Dr. K. J. Ray Liu is the founder of Origin Wireless, Inc., a high-tech start-up developing smart radios for smart life. He was named a Distinguished Scholar-Teacher of University of Maryland, College Park, in 2007, where he is Christine Kim Eminent Professor of Information Technology. Dr. Liu was a recipient of the 2016 IEEE Leon K. Kirchmayer Technical Field Award on graduate teaching and mentoring, IEEE Signal Processing Society 2014 Society Award, for “influential technical contributions and profound leadership impact”, IEEE Signal Processing Society 2009 Technical Achievement Award, and more than a dozen best paper awards. Recognized by Thomson Reuters as a Highly Cited Researcher, he is a Fellow of IEEE and AAAS. Dr. Liu is a member of IEEE Board of Director. He was President of IEEE Signal Processing Society, where he has served as Vice President – Publications and Editor-in-Chief of IEEE Signal Processing Magazine.
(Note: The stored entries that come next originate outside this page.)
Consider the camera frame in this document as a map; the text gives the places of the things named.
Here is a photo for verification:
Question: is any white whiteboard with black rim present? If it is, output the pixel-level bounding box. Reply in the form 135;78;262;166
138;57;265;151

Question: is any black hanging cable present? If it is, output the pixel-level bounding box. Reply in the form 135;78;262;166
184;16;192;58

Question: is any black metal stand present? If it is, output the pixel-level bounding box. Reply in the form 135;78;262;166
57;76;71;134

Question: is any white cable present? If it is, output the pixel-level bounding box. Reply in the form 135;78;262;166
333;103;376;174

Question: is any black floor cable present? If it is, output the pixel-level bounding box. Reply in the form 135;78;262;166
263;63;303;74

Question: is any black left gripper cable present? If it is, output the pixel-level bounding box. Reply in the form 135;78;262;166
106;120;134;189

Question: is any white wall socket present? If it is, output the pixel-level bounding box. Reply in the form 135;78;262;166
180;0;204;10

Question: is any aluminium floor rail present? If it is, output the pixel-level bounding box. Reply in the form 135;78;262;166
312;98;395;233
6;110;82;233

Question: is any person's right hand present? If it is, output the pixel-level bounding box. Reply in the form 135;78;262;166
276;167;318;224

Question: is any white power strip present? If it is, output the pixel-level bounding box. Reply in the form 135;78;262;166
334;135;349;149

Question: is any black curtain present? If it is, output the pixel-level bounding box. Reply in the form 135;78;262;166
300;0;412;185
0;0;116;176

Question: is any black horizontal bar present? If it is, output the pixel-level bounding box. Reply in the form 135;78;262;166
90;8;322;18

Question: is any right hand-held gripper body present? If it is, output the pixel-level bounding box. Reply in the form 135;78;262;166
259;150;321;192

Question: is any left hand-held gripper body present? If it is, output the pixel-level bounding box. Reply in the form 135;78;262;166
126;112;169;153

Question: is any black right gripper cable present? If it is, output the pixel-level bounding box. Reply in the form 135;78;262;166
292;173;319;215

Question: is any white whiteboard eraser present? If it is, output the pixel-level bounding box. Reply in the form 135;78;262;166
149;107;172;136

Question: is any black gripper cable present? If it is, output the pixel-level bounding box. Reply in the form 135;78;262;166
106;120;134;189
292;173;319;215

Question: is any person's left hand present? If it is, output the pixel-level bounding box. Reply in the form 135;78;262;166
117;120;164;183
He also received teaching and research recognitions from University of Maryland including university-level Invention of the Year Award (three times), and college-level Poole and Kent Senior Faculty Teaching Award, Outstanding Faculty Research Award, and Outstanding Faculty Service Award, all from A. James Clark School of Engineering (each award given once per year from the entire college).